Too Much for a Spreadsheet?
Here’s How You Can Easily Analyze Big Data
The more rows of data in set, the more difficult it can be to evaluate with traditional methods
The rise in data is omnipresent thanks to technological advancements that have digitalized just about everything. From power consumption of household laundry areas to the behavior of a heat exchanger on the factory floor, the amount of data available for analysis can be overwhelming.
There is much more that can be learned from data that is already available. But tapping into it can be a daunting task for someone who is not a data scientist. The larger the dataset, the more intimidating it can be.
Large datasets require special solutions. For demonstration, a simulated dataset for the period of January 2019 through December 2021 was created based on data in the Household Power Consumption dataset from the UCI Machine Learning Repository. The multivariate time-series dataset has 2,075,259 rows of one-minute averages. These are the details of the dataset:
The total active power consumed (kW)
The total reactive power consumed (kW)
Current intensity (A)
Kitchen area (Wh)
Laundry area (Wh)
Air-conditioner & heat (Wh)
Because the dataset is so large, it cannot be evaluated using a spreadsheet. The sheet runs out of rows to handle the set. Traditionally, a data scientist would apply algorithms or computer code to sort the data into manageable rows. But waiting on a data scientist simply because a spreadsheet cannot handle a dataset is not always possible. Instead, you can apply advanced industrial analytics to explore this extensive data.
Overview of the Data
The plotted data in Figure 1 shows that household power consumption dropped during August in the second year.
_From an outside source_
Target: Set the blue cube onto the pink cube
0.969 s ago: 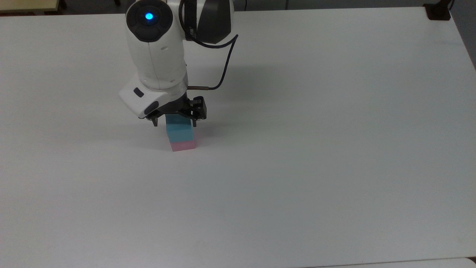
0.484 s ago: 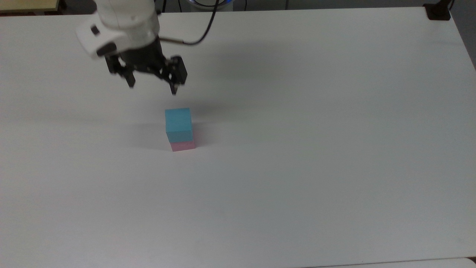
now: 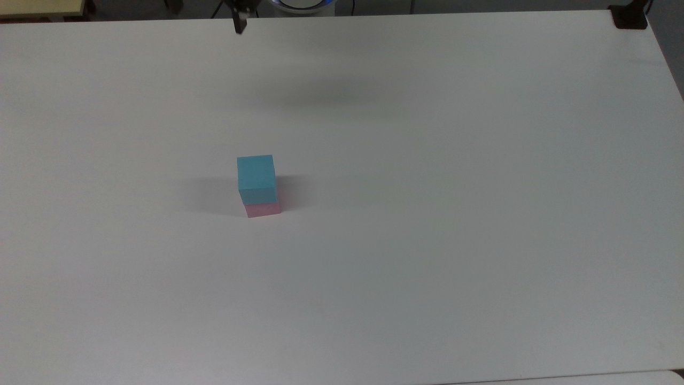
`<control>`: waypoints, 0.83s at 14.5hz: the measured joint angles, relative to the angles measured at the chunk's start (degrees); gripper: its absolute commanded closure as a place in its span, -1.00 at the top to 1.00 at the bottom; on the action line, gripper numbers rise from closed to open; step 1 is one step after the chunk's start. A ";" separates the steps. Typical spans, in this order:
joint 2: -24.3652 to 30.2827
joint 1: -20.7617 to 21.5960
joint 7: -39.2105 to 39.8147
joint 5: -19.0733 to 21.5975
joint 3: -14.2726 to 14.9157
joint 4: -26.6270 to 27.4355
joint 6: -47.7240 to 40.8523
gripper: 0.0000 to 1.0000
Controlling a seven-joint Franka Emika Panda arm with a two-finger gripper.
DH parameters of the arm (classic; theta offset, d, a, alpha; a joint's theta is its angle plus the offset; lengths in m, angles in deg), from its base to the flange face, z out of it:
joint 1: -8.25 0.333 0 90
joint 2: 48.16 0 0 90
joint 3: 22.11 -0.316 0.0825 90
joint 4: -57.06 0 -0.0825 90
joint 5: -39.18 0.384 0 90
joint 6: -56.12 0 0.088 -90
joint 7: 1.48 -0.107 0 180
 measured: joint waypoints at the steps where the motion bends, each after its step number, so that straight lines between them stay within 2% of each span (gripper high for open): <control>1: 1.51 1.09 -0.03 0.34 1.52 0.84 -0.23 1.00; 4: 5.93 4.04 -0.04 0.75 5.04 4.76 -0.32 1.00; 8: 6.94 4.20 0.74 0.73 5.61 6.29 0.50 1.00; 12: 6.82 4.15 7.26 0.72 5.98 6.75 1.24 1.00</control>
It demonstrates the intensity of power consumed and provides an engineer with a clear picture of the anomaly. Because energy use that was measured is consumed in three areas (kitchen, laundry, and heating and cooling rooms), it is necessary to take a closer look at how consumption dropped during that time in each area. Figure 2 shows that the consumption in the kitchen and laundry areas stopped entirely. The heating and cooling area was active, although consumption was lower than what would be considered normal.
Figure 1. Plotted data for June 2019 through December 2021 shows active power consumption dropped significantly during August 2020.
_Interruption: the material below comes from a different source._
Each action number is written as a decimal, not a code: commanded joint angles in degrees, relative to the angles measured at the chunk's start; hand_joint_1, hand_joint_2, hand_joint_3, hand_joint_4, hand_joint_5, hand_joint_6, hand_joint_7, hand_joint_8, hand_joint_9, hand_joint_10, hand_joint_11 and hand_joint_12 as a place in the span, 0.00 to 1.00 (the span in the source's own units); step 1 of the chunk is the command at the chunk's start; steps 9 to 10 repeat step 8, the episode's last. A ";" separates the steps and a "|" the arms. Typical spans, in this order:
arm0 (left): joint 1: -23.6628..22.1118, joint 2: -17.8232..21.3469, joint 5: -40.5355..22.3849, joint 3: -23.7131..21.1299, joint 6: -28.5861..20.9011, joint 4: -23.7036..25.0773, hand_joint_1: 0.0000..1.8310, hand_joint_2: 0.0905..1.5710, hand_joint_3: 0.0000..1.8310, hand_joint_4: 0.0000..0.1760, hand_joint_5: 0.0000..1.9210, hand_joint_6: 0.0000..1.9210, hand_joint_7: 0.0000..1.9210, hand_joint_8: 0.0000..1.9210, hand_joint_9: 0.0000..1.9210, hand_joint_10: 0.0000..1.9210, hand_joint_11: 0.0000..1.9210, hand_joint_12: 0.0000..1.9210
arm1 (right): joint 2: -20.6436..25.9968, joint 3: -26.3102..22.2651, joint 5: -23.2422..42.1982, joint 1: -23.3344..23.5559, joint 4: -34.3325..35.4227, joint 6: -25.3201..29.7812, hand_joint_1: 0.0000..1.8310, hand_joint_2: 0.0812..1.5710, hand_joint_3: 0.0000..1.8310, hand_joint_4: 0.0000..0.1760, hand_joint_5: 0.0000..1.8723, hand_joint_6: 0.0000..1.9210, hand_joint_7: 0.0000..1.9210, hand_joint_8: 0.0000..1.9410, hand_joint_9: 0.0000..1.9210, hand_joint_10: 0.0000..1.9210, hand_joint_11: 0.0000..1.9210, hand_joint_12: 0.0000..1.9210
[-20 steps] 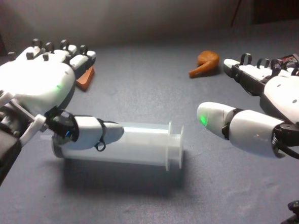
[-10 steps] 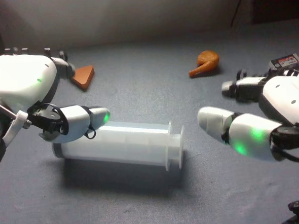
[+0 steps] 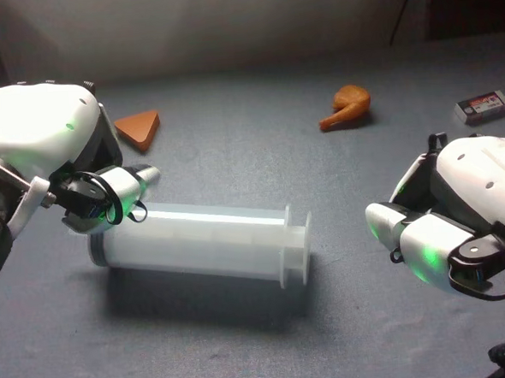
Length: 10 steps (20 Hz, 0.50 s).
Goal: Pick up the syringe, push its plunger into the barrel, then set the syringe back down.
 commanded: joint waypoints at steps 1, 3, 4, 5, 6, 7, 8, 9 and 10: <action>-1.00 0.22 -3.26 0.15 0.18 4.30 0.27 0.87 0.00 0.75 0.74 1.00 0.79 1.00 0.82 1.00 0.87 1.00 | -0.09 -0.04 3.52 0.75 -4.78 0.50 0.27 0.95 0.01 1.00 0.74 1.00 0.80 1.00 0.89 1.00 0.99 1.00; -1.39 0.53 -3.18 0.15 0.19 4.30 0.27 0.88 0.00 0.99 0.72 1.00 0.79 1.00 0.82 1.00 0.86 1.00 | 0.28 -0.05 4.25 0.89 -4.78 0.55 0.29 0.96 0.00 1.00 0.70 1.00 0.79 1.00 0.89 1.00 0.98 1.00; -1.51 0.61 -3.13 0.17 0.19 4.30 0.27 0.88 0.00 1.00 0.72 1.00 0.79 1.00 0.82 1.00 0.85 1.00 | 0.53 -0.05 4.76 0.91 -4.78 0.57 0.29 0.96 0.00 1.00 0.70 1.00 0.79 1.00 0.89 1.00 0.98 1.00; -1.68 0.69 -2.94 0.23 0.21 4.30 0.28 0.88 0.00 1.00 0.72 1.00 0.79 1.00 0.81 1.00 0.84 1.00 | 1.03 -0.06 5.50 1.11 -4.78 1.21 0.29 0.96 0.00 1.00 0.70 1.00 0.79 1.00 0.89 1.00 0.98 1.00; -1.77 0.72 -2.86 0.25 0.39 4.30 0.28 0.88 0.00 1.00 0.72 1.00 0.79 1.00 0.81 1.00 0.84 1.00 | 1.47 -0.06 6.09 1.38 -4.77 1.94 0.29 0.96 0.00 1.00 0.70 1.00 0.78 1.00 0.89 1.00 0.98 1.00; -1.79 0.76 -2.72 0.25 0.45 4.30 0.28 0.88 0.00 1.00 0.72 1.00 0.79 1.00 0.81 1.00 0.84 1.00 | 1.92 -0.08 6.80 1.79 -4.77 2.75 0.29 0.96 0.00 1.00 0.70 1.00 0.78 1.00 0.89 1.00 0.98 1.00; -1.80 0.77 -2.63 0.25 0.45 4.30 0.28 0.88 0.00 1.00 0.72 1.00 0.79 1.00 0.81 1.00 0.84 1.00 | 2.31 -0.10 7.41 2.08 -4.76 3.56 0.29 0.96 0.00 1.00 0.70 1.00 0.78 1.00 0.89 1.00 0.98 1.00; -1.80 0.77 -2.63 0.25 0.45 4.30 0.28 0.88 0.00 1.00 0.72 1.00 0.79 1.00 0.81 1.00 0.84 1.00 | 2.31 -0.10 7.41 2.08 -4.76 3.56 0.29 0.96 0.00 1.00 0.70 1.00 0.78 1.00 0.89 1.00 0.98 1.00; -1.80 0.77 -2.63 0.25 0.45 4.30 0.28 0.88 0.00 1.00 0.72 1.00 0.79 1.00 0.81 1.00 0.84 1.00 | 2.31 -0.10 7.41 2.08 -4.76 3.56 0.29 0.96 0.00 1.00 0.70 1.00 0.78 1.00 0.89 1.00 0.98 1.00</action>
Figure 2. Active power consumption dropped or ended in all three regions during the anomaly.
Engineers often find that exploring the relationship between all variables of a multivariable dataset in a single visualization allows them to detect positive or negative relationships between them. Figure 3 shows the multivariate relationship between different attributes. One such relationship between “global_intensity” (Amps) and “global_active_power” (kW), with a coefficient of determination (R2) of 0.99, is highlighted by the blue box. The strong positive relationship between power and current should not be a surprise; otherwise, it would violate Ohm’s law. In addition to the bivariate relationships, the histograms of each attribute are highlighted by red boxes. These are extracted to show as one image in Figure 4.
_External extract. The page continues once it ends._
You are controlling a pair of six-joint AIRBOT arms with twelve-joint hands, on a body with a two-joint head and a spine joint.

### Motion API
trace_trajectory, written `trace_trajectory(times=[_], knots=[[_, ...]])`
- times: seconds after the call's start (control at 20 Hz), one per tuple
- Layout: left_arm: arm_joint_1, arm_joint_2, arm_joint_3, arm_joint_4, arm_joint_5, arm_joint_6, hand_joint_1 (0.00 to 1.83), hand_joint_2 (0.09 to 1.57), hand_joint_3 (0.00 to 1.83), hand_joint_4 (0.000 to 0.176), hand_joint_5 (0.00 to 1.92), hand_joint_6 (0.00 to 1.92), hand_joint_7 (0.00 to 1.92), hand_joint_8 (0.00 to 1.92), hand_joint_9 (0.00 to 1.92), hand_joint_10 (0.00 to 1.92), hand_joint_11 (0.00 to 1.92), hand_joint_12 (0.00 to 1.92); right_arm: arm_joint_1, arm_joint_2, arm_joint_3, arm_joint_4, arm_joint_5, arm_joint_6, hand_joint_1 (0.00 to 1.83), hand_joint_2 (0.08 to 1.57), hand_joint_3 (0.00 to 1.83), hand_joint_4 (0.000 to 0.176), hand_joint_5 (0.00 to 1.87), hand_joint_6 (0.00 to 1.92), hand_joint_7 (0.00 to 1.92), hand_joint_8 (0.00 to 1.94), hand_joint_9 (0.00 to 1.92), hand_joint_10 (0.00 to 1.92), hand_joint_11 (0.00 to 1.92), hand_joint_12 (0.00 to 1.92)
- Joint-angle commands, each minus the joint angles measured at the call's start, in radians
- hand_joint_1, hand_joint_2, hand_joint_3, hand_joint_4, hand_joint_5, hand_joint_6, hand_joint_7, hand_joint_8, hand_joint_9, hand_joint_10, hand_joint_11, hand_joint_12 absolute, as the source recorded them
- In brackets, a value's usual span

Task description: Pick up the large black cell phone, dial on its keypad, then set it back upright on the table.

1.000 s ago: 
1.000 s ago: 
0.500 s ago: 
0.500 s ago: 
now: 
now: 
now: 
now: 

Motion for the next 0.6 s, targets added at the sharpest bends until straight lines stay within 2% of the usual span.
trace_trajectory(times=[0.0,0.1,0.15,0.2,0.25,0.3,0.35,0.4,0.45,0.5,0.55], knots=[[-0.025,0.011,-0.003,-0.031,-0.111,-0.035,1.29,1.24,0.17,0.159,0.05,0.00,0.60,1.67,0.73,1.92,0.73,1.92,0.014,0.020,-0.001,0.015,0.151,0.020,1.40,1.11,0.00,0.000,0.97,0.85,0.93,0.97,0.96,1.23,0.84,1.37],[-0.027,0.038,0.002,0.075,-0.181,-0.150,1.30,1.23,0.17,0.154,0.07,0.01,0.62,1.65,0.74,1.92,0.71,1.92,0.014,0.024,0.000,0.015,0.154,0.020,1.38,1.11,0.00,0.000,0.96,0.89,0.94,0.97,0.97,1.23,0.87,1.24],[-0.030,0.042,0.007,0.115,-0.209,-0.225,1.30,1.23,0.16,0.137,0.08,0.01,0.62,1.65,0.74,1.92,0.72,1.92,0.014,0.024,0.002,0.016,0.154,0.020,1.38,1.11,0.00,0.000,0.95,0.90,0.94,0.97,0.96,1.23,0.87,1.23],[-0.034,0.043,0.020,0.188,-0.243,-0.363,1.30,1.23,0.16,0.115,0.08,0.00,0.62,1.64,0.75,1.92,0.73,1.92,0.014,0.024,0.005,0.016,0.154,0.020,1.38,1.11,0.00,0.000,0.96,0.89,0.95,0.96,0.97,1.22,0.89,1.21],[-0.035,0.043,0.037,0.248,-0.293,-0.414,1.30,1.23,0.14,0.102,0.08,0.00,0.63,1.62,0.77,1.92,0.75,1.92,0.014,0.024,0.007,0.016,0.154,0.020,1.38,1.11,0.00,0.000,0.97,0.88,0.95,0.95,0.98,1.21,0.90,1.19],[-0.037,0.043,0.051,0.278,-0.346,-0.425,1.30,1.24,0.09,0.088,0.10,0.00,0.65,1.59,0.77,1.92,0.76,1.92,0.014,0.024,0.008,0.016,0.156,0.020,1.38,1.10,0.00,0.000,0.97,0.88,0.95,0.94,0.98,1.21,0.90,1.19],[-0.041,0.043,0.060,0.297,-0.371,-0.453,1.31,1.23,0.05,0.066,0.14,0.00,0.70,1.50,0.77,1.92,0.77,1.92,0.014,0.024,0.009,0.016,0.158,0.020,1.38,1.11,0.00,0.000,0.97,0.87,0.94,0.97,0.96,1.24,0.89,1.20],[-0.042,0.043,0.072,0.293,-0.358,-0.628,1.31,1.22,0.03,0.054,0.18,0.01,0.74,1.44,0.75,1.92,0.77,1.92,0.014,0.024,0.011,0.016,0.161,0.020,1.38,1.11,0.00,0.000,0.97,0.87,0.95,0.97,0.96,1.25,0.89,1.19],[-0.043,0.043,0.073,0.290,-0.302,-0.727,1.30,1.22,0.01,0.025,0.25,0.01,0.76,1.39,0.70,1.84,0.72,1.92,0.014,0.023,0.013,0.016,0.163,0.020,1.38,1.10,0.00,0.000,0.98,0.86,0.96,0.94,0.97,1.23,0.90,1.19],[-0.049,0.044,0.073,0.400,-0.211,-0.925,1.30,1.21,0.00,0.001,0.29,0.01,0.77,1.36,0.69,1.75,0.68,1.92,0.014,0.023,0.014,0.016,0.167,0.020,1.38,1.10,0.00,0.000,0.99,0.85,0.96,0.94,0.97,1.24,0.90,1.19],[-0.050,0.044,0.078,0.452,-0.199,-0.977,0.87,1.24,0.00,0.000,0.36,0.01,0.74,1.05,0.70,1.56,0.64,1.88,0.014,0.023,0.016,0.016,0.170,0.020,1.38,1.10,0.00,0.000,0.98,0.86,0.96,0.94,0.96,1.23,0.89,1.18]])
Figure 3. Multi–scatterplot relationship of all attributes except “global_reactive_power.”
Figure 4. Distributions of all attributes except “global_reactive_power.”
Among all attributes, voltage is the only variable with a normal distribution. Kitchen and laundry areas mostly peak at exceptionally low consumption, whereas the heating and cooling area has a solid bi-modal distribution. This shows that the HVAC (Heating, Ventilation, and Air Conditioning) system consumes much more energy than the kitchen or laundry areas.
Comparing Seasonal Differences, Daily Activity
The data can be partitioned further by month, which will allow an engineer to see (for example) if more energy is consumed during the summer or winter. This breakdown is provided in Figures 5 through 7. They show that households consume significantly more power in the winter in all three years than summer. The demo data came from a region where summers are short and winters are very cold.
Figure 5. Power consumption comparison between the winter months (December and January) and summer months (July and August) for Year 1.
Figure 6. Power consumption comparison between the winter months (December and January) and summer months (July and August) for Year 2.
Figure 7. Power consumption comparison between the winter months (December and January) and summer months (July and August) for Year 3.
Figure 8 shows the daily activity during January in the second year. Energy consumption in the kitchen is high in the morning and evening hours. Laundry activity is sporadic. Cooling and heating activity is persistent and the highest among the three areas. The new views agree with the earlier observations that most of the household consumption is in the heating and cooling area, and it is constant for most of January.
Figure 9 shows daily activity during July in the second year. Kitchen and laundry area activity is like January: higher activity in the early morning and evening hours. While the cooling and heating area shows spikes during the early and late hours of the day, it stays lower compared to the winter months.
Figure 8. Daily activity trends for January of Year 2 show activity in all three regions.
Figure 9. Daily activity trend for July of Year 2.
Data continues to provide opportunities for analysis and insights, but its sheer volume can be overwhelming. The use case presented here demonstrates how advanced industrial analytics can accommodate large datasets for quick evaluation. But that is not the only advantage of applying advanced industrial analytics to find gems in big data.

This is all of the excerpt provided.